Our secondary goal is making our server data get stored in an SQL database instead of the temporary text files we are using right now. Doing so will allow us to add timestamps to every change made in a cell since the start of the current server session, which in turn will allow us to send cell data to players on a more need-to-know basis.
The synchronization of quests, dialogue topics, faction membership, reputation and bounties should be much easier to do, but will only become relevant once NPCs are working.
Time and weather require divergence from OpenMW's code, which is why we have avoided doing them so far, though they should also be easy in practice.
One unique challenge
The greatest challenge for tes3mp will probably be the finding of a comprehensive solution for script synchronization. For certain scripts in the game, we can simply send a packet to other players whenever a short value in the script changes or a float gets set to a value without decimals, thus ensuring perfect sync for everyone else in that area with no packet spam. This works great for buttons and levers, like the ones at Ghostgate or in Sotha Sil, and is already implemented for them.

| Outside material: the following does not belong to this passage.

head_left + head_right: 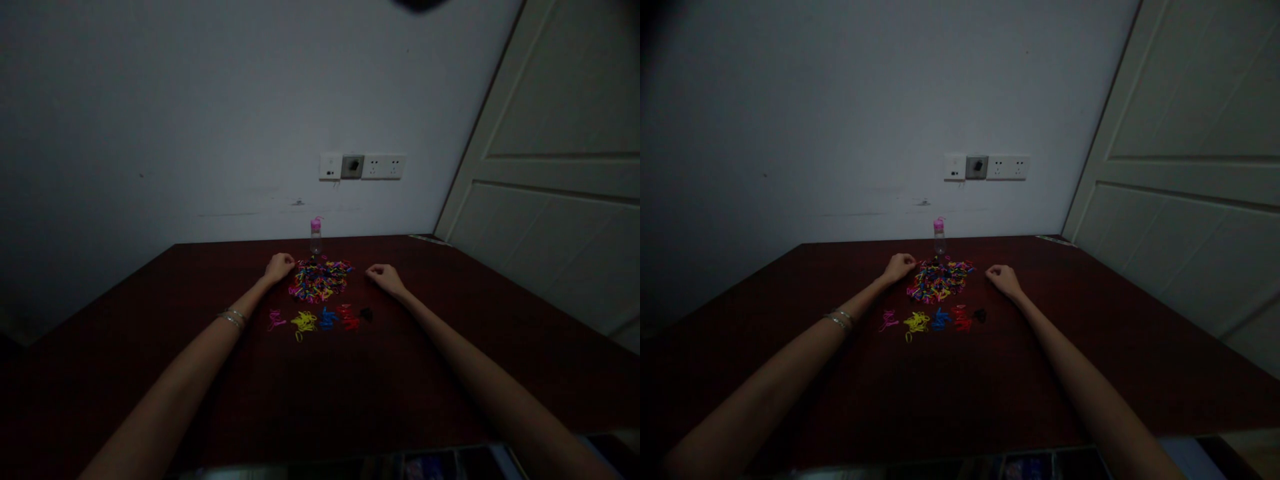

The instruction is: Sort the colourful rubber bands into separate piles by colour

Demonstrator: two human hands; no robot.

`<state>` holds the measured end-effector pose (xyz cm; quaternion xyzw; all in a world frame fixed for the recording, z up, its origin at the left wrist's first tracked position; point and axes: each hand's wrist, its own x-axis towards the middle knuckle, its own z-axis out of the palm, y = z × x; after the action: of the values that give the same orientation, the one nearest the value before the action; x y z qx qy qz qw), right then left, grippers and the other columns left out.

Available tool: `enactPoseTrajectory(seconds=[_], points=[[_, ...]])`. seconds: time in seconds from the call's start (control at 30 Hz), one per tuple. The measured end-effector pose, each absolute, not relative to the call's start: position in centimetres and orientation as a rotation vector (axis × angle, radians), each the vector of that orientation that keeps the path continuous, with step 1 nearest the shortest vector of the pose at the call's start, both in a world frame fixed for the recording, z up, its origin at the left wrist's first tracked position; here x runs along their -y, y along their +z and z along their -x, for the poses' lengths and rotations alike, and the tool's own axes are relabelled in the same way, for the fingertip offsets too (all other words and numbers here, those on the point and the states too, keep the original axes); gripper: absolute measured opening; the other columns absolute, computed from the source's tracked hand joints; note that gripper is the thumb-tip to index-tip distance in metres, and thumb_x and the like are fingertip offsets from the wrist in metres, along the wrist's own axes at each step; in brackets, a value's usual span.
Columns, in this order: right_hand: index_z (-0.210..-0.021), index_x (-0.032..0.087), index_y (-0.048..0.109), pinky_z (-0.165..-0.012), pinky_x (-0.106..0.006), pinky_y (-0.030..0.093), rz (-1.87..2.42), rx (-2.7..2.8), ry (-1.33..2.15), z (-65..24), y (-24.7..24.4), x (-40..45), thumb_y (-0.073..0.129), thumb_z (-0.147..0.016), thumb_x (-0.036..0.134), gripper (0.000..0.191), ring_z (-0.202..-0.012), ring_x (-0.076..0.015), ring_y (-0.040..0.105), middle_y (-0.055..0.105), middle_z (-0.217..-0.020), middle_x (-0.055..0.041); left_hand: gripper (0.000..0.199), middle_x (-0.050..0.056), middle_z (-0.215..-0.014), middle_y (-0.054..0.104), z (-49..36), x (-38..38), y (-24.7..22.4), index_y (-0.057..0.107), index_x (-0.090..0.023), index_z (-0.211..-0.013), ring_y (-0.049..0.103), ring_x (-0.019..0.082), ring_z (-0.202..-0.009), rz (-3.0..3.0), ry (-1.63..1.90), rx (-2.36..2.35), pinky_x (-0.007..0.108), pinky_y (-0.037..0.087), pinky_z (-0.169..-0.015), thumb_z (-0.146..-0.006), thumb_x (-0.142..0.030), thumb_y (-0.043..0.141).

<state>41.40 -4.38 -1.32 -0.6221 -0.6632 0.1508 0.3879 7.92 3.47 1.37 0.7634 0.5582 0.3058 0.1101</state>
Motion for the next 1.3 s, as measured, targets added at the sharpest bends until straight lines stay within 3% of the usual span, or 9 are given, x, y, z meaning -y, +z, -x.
enactPoseTrajectory(seconds=[0.17,0.43,0.6,0.73,0.97,1.13,1.3], points=[[-0.069,0.015,0.066,-0.055,-0.023,0.041,1.572,1.694,0.354,-41.4,-1.2,4.5,0.049,-0.069,0.032,0.024,-0.059,-0.0154,0.057,0.064,-0.061,-0.0029,0.019,0.004,-0.065,0.061,-11.1,-1.0,3.2,0.068,-0.011,-0.074,0.053,0.013,-0.063,-2.259,0.947,-1.304,0.021,0.038,-0.058,-0.066,-0.024,0.057],[-0.069,0.014,0.066,-0.056,-0.023,0.039,1.602,1.708,0.362,-41.4,-1.0,4.6,0.049,-0.069,0.033,0.026,-0.060,-0.0157,0.057,0.064,-0.061,-0.0032,0.016,-0.001,-0.058,0.057,-15.0,6.1,5.3,0.066,-0.011,-0.075,0.049,0.008,-0.054,-2.372,0.344,-0.720,0.018,0.035,-0.051,-0.065,-0.018,0.056],[-0.070,0.015,0.066,-0.053,-0.023,0.039,1.599,1.700,0.368,-41.5,-1.2,4.4,0.048,-0.070,0.033,0.026,-0.059,-0.0158,0.057,0.063,-0.060,-0.0028,0.020,-0.002,-0.058,0.055,-15.7,7.4,5.4,0.066,-0.012,-0.080,0.047,0.007,-0.053,-2.381,0.263,-0.595,0.018,0.034,-0.050,-0.065,-0.024,0.061],[-0.072,0.015,0.067,-0.057,-0.023,0.041,1.598,1.705,0.368,-41.5,-1.3,4.4,0.049,-0.070,0.032,0.025,-0.060,-0.0158,0.058,0.065,-0.063,-0.0034,0.023,-0.001,-0.060,0.058,-15.0,5.3,5.0,0.065,-0.012,-0.081,0.049,0.008,-0.054,-2.277,0.416,-0.728,0.019,0.037,-0.053,-0.069,-0.030,0.059],[-0.071,0.015,0.067,-0.059,-0.023,0.041,1.617,1.699,0.346,-41.3,-0.9,4.6,0.050,-0.069,0.030,0.023,-0.063,-0.0163,0.059,0.067,-0.067,-0.0042,0.028,0.005,-0.077,0.063,-9.3,-1.4,2.1,0.065,-0.012,-0.079,0.056,0.015,-0.073,-2.077,1.077,-1.301,0.025,0.043,-0.068,-0.067,-0.036,0.058],[-0.071,0.015,0.067,-0.059,-0.023,0.042,1.609,1.695,0.368,-41.3,-1.1,4.5,0.050,-0.069,0.030,0.023,-0.061,-0.0156,0.059,0.067,-0.067,-0.0041,0.027,0.007,-0.089,0.062,-4.7,-4.5,-0.5,0.066,-0.015,-0.084,0.056,0.018,-0.085,-2.131,1.131,-1.654,0.028,0.043,-0.079,-0.065,-0.034,0.061],[-0.071,0.015,0.067,-0.061,-0.023,0.042,1.611,1.699,0.340,-41.5,-1.3,4.4,0.050,-0.069,0.031,0.024,-0.064,-0.0165,0.059,0.067,-0.069,-0.0046,0.026,0.006,-0.080,0.063,-3.4,-5.4,-1.0,0.066,-0.015,-0.085,0.057,0.017,-0.075,-2.080,1.014,-1.734,0.028,0.045,-0.073,-0.070,-0.034,0.056]])
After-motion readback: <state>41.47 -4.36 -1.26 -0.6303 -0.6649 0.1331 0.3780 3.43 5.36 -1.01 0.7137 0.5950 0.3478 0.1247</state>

Unfortunately, other scripts in the game – such as banners flapping in the wind or objects floating on water – set values every other frame, and would lead to infinite packet spam if we applied the same system to them that works for others.
Going through all the scripts in the game and manually putting together a synchronization whitelist or a blacklist would probably work for Morrowind and its expansions, but would not provide a solution for all the plugins in existence or for any future projects based on OpenMW.
Some kind of script value spam detector may end up being the best solution, though false positives will be a constant danger.
Thank you for reading all of that. I'll be happy to answer any of your questions.